(Description of the task) Count how many lines in the data below include "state". Answer with the number only.

------------------------------------

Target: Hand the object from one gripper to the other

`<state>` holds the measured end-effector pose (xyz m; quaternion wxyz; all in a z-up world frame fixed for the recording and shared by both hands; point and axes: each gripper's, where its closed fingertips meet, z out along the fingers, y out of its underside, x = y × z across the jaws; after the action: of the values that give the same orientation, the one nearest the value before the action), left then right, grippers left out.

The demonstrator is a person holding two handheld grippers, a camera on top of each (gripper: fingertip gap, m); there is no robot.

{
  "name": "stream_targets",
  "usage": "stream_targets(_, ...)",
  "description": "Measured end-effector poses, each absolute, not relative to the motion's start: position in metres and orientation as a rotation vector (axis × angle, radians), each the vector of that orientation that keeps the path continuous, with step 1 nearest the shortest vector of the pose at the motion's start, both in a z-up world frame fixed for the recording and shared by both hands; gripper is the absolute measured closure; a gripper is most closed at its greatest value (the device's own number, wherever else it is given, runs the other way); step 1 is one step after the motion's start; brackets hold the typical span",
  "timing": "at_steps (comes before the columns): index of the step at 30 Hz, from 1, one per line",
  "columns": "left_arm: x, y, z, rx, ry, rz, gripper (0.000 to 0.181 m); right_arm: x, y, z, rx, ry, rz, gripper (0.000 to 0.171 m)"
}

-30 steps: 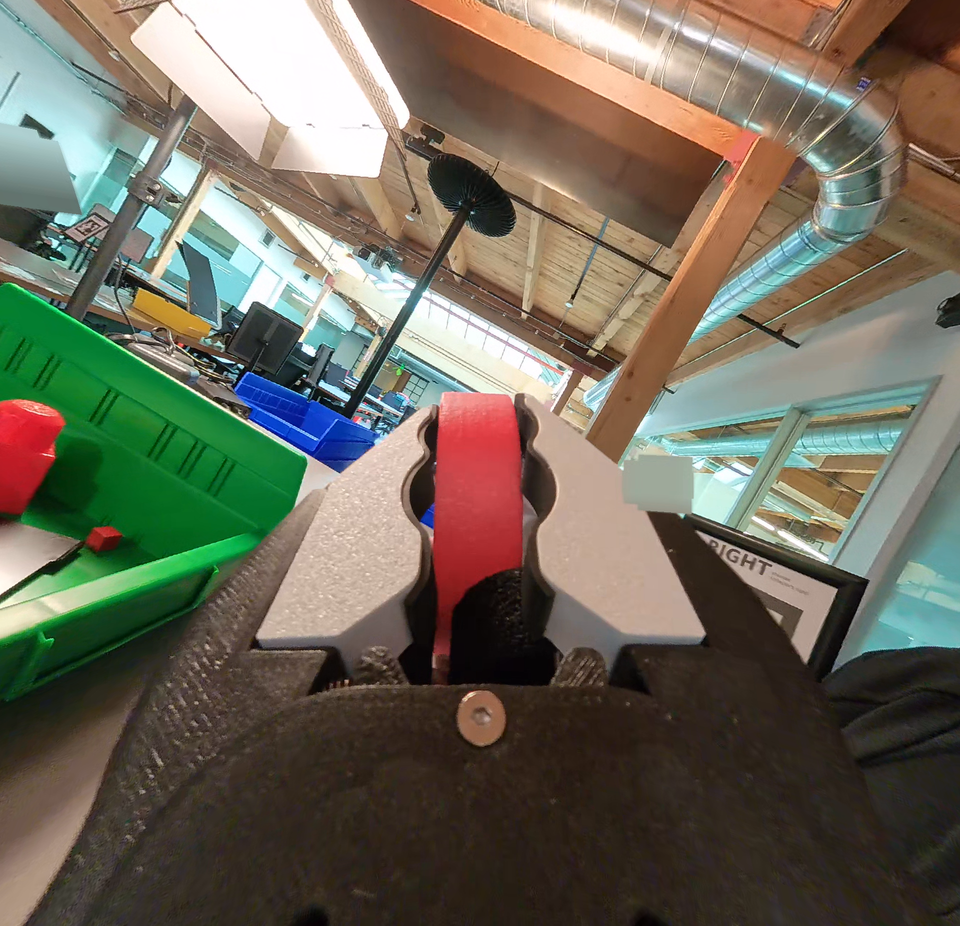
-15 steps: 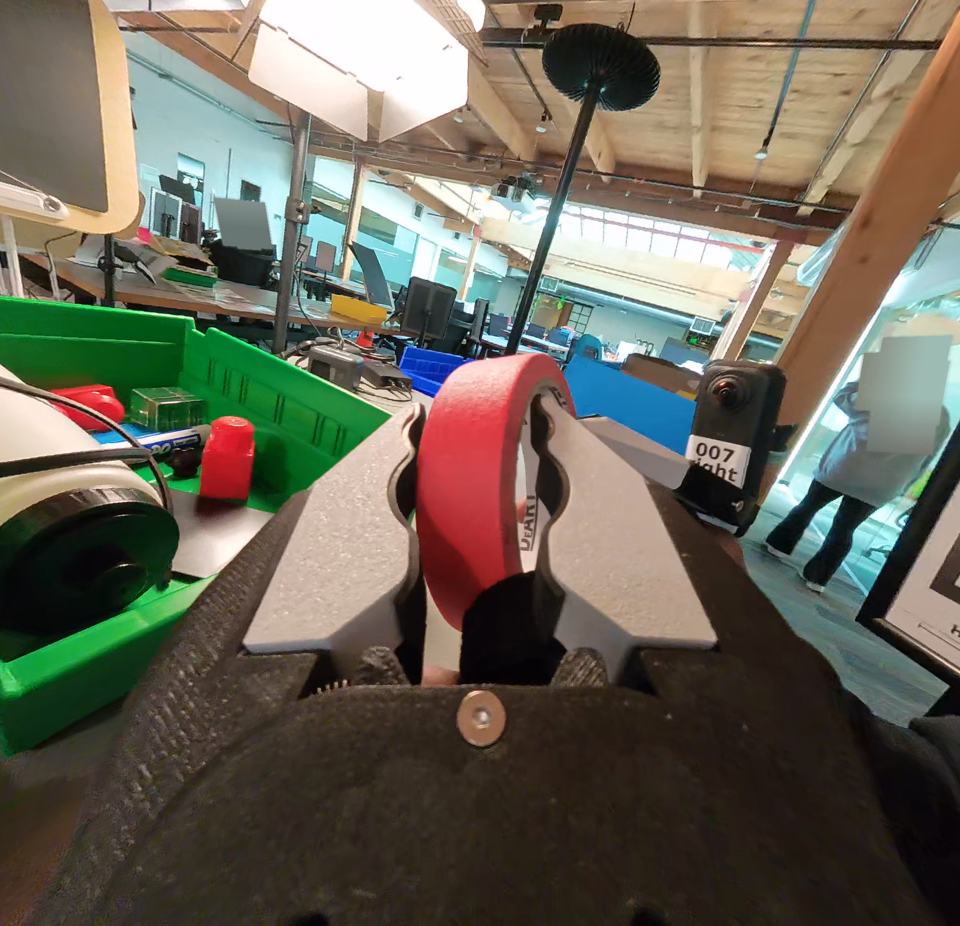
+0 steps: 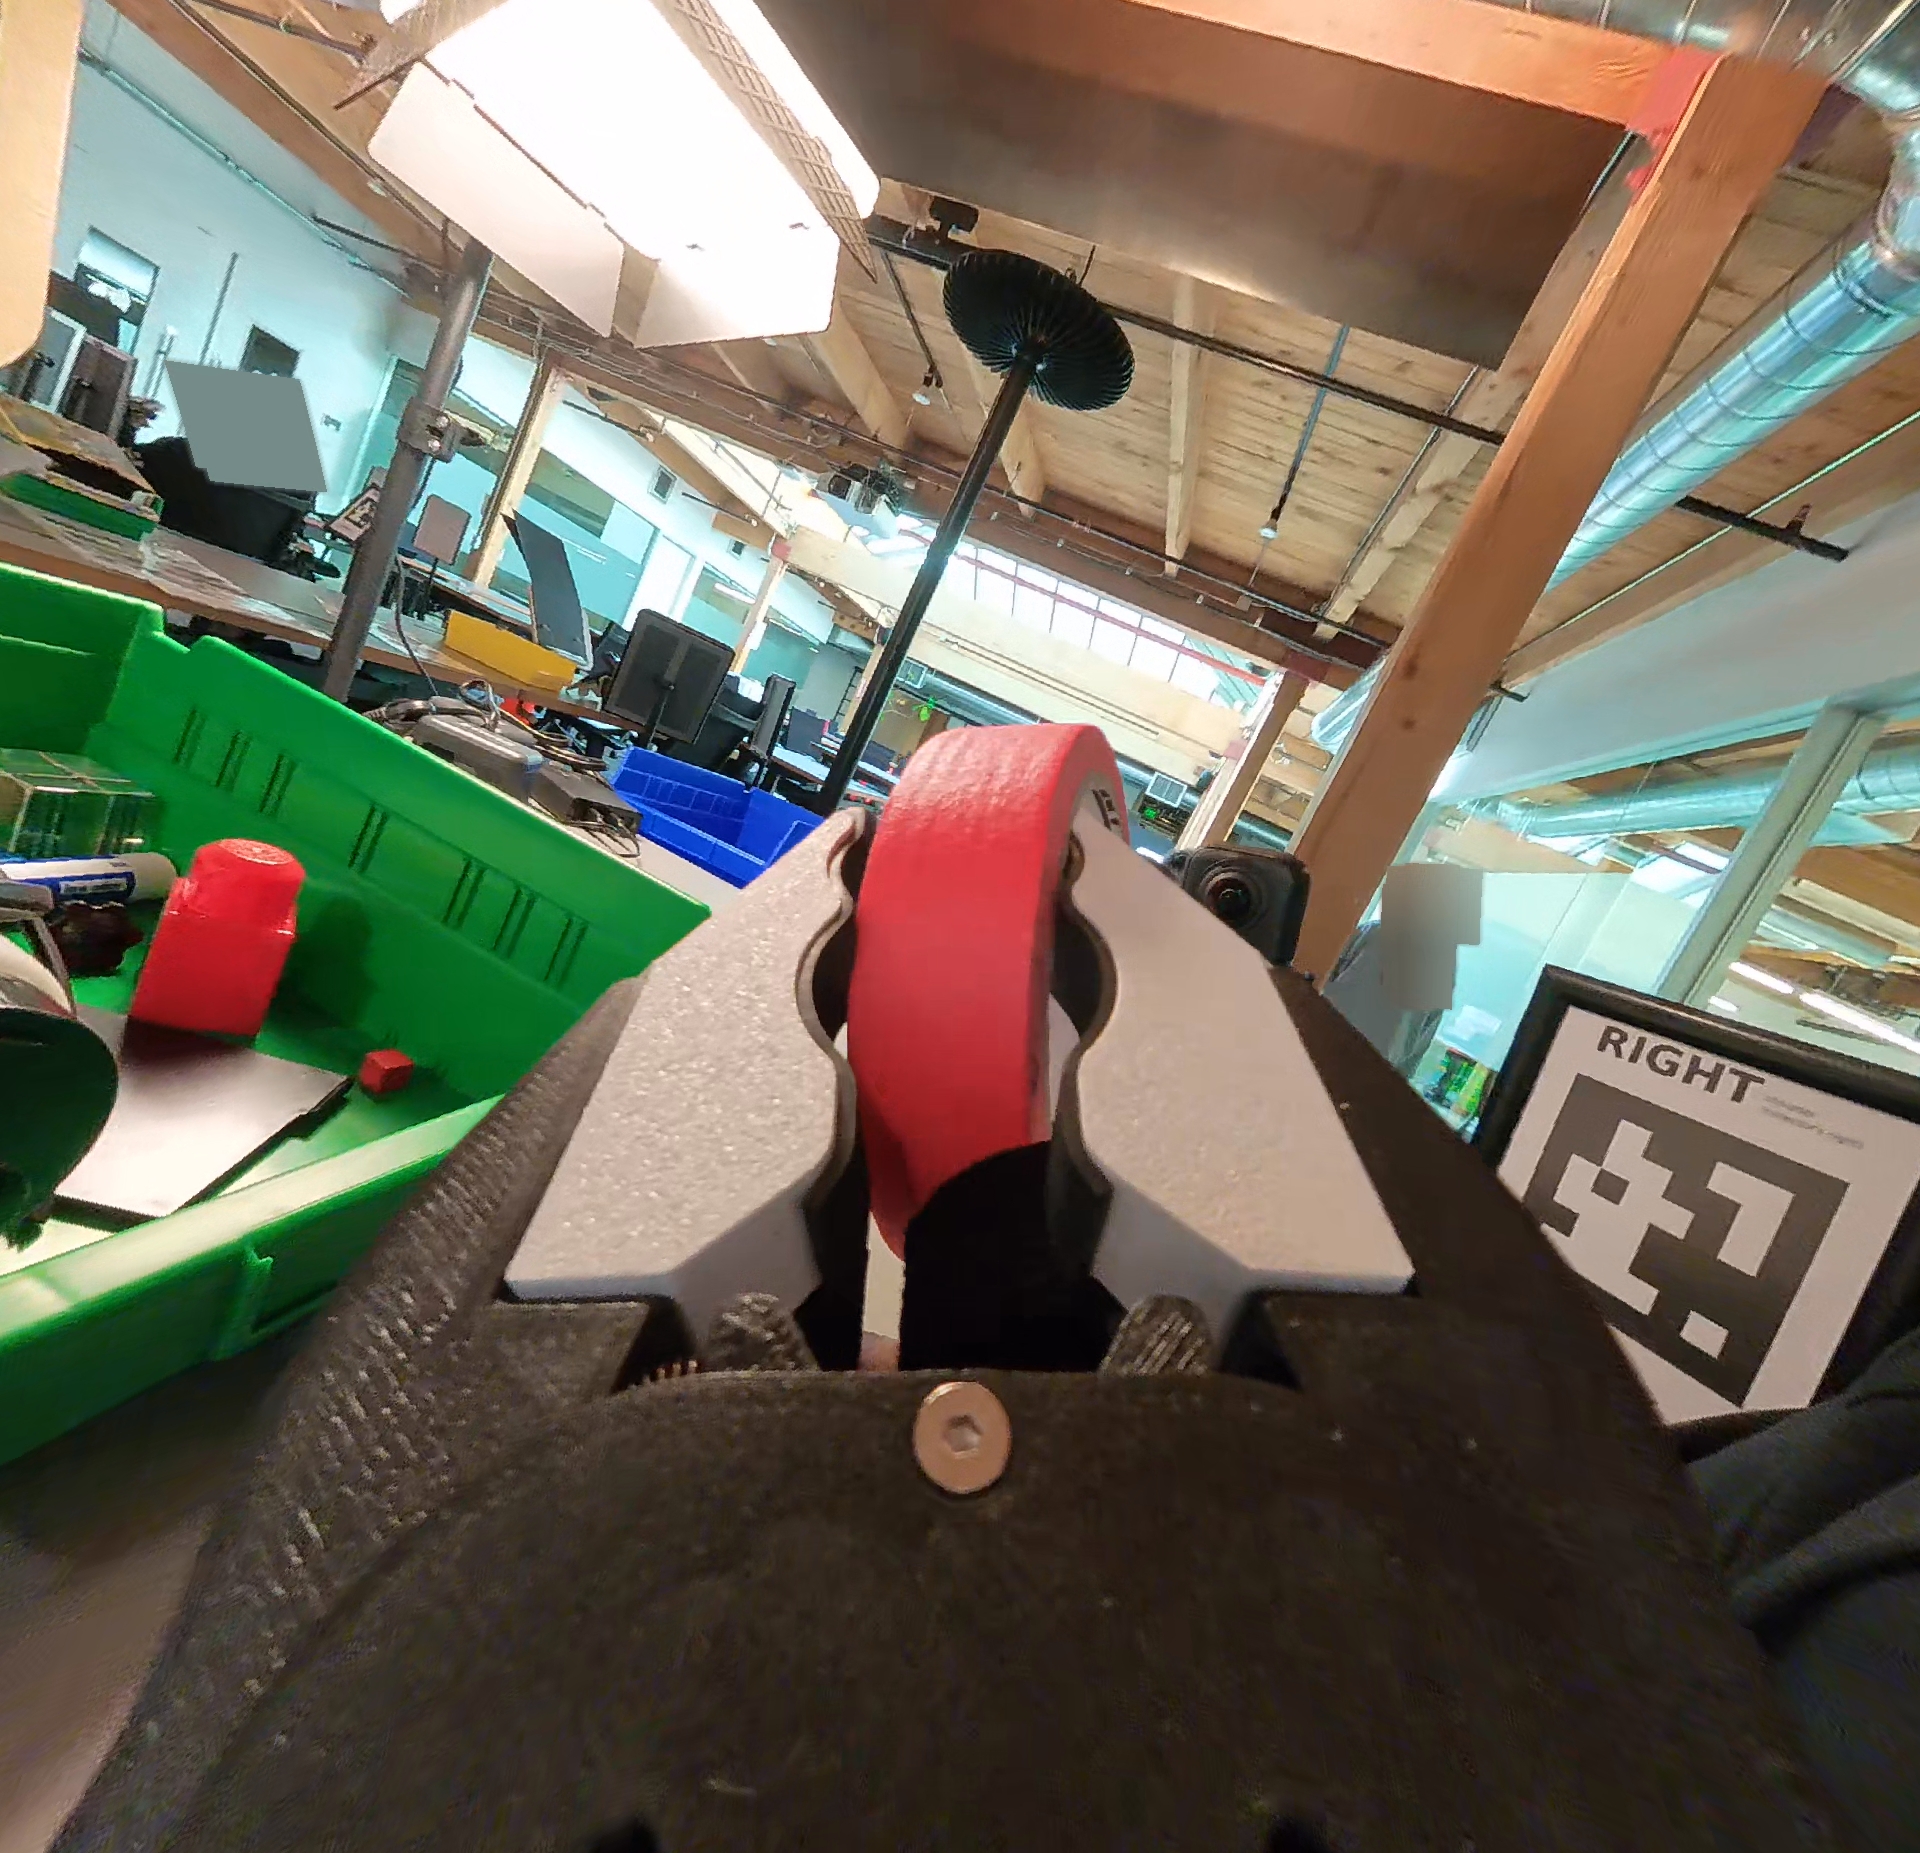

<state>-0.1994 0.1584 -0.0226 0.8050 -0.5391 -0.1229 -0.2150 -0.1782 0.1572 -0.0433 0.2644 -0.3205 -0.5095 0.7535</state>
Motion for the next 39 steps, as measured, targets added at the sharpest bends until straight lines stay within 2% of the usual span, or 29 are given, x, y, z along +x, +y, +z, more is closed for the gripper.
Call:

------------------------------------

(Written response) 2